YouTube merges Gaming with main site after standalone app fails to impress


YouTube merges Gaming with main site after standalone app fails to impress

Google today announced it’s shuttering YouTube Gaming, replacing it with a page on the main site. The company is hoping that the Gaming page, while not very dissimilar to the Gaming site, will help bring more viewers and content creators together now that they aren’t being forced to shuffle between two sites.

The new Gaming experience looks fairly similar to the previous site. The landing page shows you recommended streams and videos, along with the most-streamed live games. In my case, it’s all Fortnite, all the time. It also shows you videos from subscribed gaming channels, and allows you to set reminders for upcoming livestreams on your Google Calendar. If you wish, you can also subscribe to individual games in order to see more content on that game in particular — though again, in the case of Fortnite on my page, that might be a bit redundant.

The differences between the two aren’t that noticeable. There’s a section for “On the Rise” creators, which will show both in Gaming and on the Trending page. If I were to be really picky when it comes to the design, I’d say it’s less Twitch-lite and more YouTube, but it’s otherwise not that noticeable of a difference.

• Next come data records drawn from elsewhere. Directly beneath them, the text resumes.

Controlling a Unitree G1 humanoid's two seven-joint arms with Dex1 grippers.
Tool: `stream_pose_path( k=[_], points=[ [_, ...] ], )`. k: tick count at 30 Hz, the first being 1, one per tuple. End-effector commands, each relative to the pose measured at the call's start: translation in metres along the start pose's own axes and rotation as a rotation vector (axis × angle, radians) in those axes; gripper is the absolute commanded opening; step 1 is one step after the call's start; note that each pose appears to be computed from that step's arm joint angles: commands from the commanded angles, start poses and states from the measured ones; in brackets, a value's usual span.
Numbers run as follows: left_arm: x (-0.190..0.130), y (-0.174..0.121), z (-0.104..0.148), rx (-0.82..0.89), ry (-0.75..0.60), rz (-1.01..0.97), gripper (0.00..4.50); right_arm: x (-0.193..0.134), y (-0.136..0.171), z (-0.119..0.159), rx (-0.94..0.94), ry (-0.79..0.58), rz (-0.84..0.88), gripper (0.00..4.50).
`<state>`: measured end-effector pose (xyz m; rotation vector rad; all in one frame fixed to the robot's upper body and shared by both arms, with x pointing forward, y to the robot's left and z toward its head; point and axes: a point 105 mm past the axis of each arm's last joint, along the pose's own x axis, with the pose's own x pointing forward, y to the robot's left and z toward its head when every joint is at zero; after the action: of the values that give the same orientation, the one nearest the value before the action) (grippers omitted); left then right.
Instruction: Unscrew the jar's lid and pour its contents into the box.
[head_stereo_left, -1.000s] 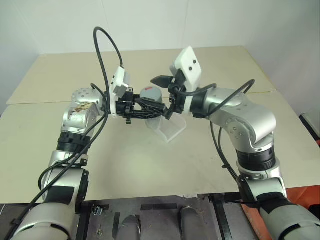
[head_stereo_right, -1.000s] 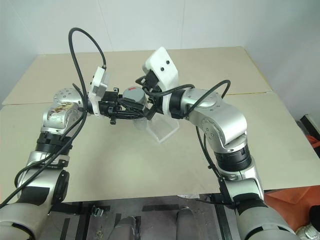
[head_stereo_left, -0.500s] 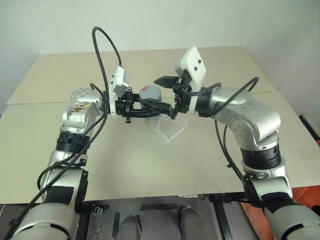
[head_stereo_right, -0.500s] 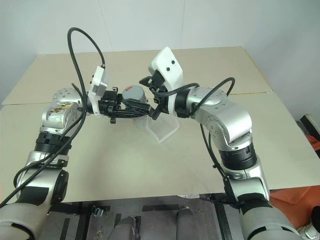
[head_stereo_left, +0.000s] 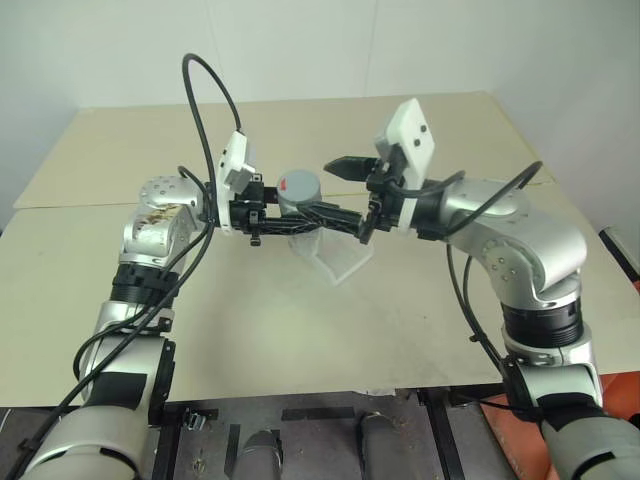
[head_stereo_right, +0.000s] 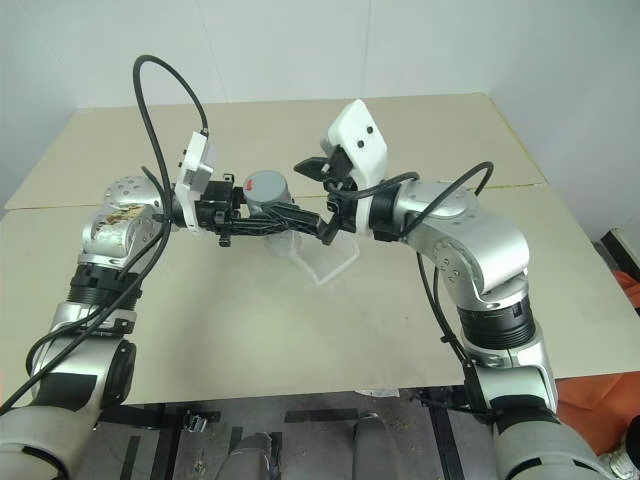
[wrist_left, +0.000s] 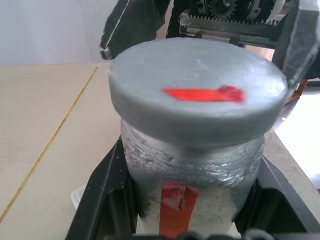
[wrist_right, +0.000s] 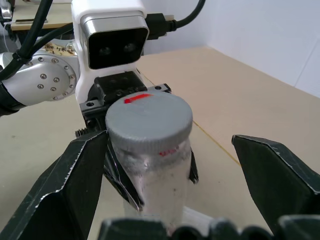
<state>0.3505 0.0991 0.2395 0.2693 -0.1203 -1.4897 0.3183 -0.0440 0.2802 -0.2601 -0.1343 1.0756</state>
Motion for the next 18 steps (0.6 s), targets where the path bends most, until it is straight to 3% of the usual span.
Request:
stream_pose_path(
  k=[1, 9, 18],
  points=[
    [-0.003, -0.002, 0.014, 0.055, -0.023, -0.024, 1.95, -0.014, -0.009, 0.009, -0.032, -0.025, -0.061, 4.48],
    [-0.005, -0.002, 0.013, 0.056, -0.016, -0.024, 1.95, -0.023, 0.005, 0.006, -0.050, -0.007, 0.016, 4.48],
    [-0.003, -0.003, 0.012, 0.054, -0.011, -0.032, 1.95, -0.011, 0.017, 0.029, -0.052, -0.083, 0.064, 4.48]
  ],
)
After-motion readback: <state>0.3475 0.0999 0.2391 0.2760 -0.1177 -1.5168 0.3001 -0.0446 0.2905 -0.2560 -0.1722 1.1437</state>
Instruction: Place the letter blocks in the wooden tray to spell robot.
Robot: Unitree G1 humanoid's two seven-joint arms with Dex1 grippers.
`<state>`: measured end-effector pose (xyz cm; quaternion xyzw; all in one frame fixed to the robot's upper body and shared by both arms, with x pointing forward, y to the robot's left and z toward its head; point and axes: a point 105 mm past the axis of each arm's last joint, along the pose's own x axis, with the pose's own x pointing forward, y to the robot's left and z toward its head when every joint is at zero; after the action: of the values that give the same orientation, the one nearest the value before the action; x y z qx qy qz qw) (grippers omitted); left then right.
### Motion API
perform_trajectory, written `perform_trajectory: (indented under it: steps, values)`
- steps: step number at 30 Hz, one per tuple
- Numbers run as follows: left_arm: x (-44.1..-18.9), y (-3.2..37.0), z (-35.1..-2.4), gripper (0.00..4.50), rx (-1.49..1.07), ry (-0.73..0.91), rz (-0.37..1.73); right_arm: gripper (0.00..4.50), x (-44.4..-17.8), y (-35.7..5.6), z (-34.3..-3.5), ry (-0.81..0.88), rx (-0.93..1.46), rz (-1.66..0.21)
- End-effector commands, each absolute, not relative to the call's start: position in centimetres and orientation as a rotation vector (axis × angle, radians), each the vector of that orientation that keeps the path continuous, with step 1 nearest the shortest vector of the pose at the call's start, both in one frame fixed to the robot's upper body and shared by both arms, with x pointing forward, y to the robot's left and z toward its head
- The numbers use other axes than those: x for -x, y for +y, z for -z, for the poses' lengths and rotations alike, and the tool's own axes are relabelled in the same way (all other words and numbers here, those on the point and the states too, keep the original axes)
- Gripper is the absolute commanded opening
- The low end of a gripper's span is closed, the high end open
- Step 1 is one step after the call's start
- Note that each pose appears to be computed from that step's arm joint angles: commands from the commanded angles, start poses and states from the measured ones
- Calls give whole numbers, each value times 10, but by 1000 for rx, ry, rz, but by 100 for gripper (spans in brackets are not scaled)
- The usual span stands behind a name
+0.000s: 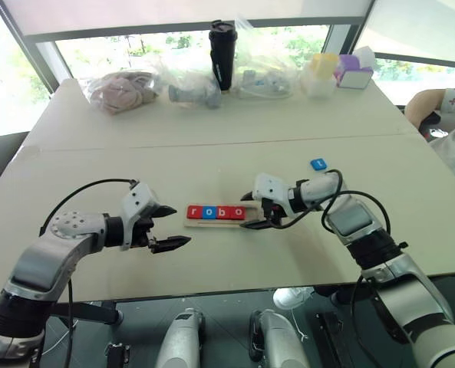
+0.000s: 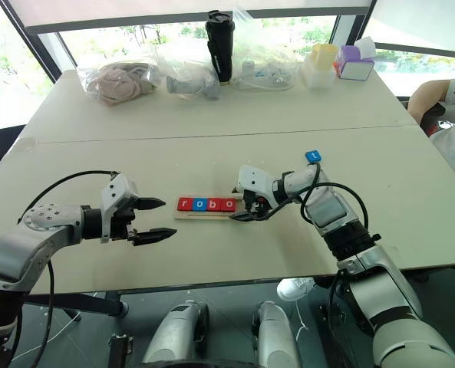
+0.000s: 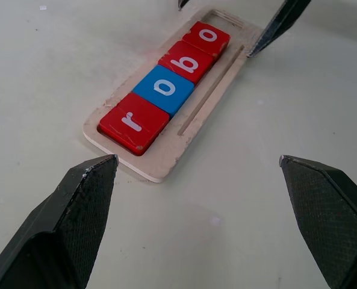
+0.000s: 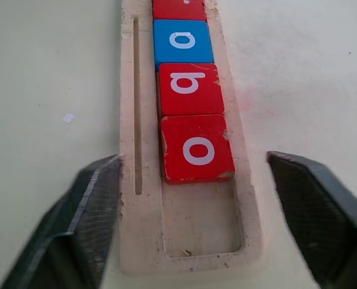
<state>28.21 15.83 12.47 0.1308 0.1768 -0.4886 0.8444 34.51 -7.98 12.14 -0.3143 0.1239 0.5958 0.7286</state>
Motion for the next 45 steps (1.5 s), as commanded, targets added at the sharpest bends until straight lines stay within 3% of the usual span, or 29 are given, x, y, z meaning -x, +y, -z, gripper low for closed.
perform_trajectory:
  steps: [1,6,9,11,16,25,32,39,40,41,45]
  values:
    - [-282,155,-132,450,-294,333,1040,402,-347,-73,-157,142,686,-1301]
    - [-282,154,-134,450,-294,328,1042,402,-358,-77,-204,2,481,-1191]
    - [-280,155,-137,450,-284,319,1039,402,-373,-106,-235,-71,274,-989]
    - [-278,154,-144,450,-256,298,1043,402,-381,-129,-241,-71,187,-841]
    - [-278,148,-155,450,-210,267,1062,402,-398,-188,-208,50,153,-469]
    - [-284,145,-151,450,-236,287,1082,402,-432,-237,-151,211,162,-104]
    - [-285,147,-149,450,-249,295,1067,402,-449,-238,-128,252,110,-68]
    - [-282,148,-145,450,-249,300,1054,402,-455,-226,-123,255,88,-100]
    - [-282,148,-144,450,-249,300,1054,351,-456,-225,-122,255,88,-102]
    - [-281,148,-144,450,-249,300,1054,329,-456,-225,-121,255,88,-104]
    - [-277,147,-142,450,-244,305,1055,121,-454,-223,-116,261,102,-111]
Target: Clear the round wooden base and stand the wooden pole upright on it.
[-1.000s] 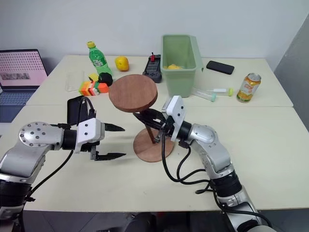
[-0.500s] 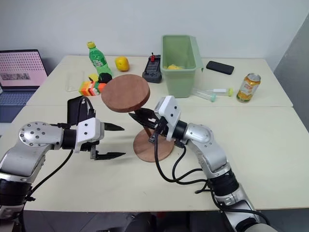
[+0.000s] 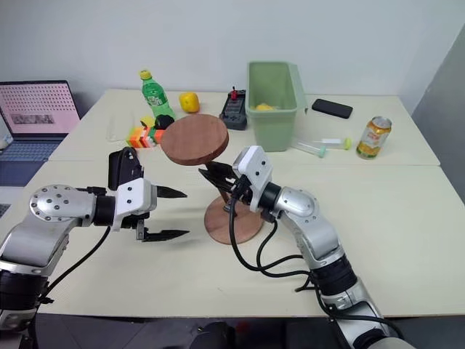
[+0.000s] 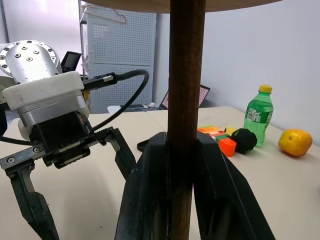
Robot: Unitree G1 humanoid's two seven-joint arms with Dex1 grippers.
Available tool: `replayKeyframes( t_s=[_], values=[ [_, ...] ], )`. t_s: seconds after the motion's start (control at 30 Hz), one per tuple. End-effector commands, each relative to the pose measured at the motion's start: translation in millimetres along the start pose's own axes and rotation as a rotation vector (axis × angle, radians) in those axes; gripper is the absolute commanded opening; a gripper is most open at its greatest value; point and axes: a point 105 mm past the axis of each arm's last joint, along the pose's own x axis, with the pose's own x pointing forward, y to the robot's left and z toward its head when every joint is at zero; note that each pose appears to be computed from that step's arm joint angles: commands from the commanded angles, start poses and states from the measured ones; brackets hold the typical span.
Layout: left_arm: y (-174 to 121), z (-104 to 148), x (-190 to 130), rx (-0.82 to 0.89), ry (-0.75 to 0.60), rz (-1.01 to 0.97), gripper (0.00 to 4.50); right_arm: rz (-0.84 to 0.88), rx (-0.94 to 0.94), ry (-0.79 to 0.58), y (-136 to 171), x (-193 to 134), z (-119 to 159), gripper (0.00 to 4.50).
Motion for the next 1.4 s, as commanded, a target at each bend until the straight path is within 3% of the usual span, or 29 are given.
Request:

In an astounding display of frankness, YouTube has admitted its separate Gaming experiment hasn’t yielded any benefits for either the content creators or the viewers for whom it was intended: “We have a strong and vibrant audience on the YouTube Gaming app, but the amount of gamers we are able to reach is far bigger on YouTube.”

Ryan Wyatt, head of YouTube Gaming, told Polygon the app just wasn’t pulling in the audience it was intended to, mostly because users would default to basic YouTube:

So many of these users are just using YouTube and the regular YouTube experience. You’d have some people that funneled through into the gaming app, or the gaming destination, but we were finding we still weren’t touching many people daily.

YouTube launched Gaming as its own site in 2015, as a rather obvious counter-measure to the meteoric rise of Twitch. It spruced the site up with things such as special chat monetization features and channel memberships to encourage users to make money from their content. It’s bringing those features over to the main site along with the rest of Gaming.

But other than those meager features, there was never any reason, as a viewer, to not just use the main site or app. You can watch all the same content, and if you get bored with the fifty millionth Fortnite video, you can click over to your recommended daily dose of cute kitten videos from the same location and refresh yourself. As it was, YouTube Gaming was just another rather useless attempt to grab Twitch’s glory. Ironically, Twitch is now returning the favor by trying to poach YouTube stars with special contracts.

The Gaming portal today launched in the US, and it’s rolling out to other countries in the coming weeks. To find it, check the left side bar and scroll all the way down to the bottom. The YouTube Gaming app will officially disappear off the market in March 2019.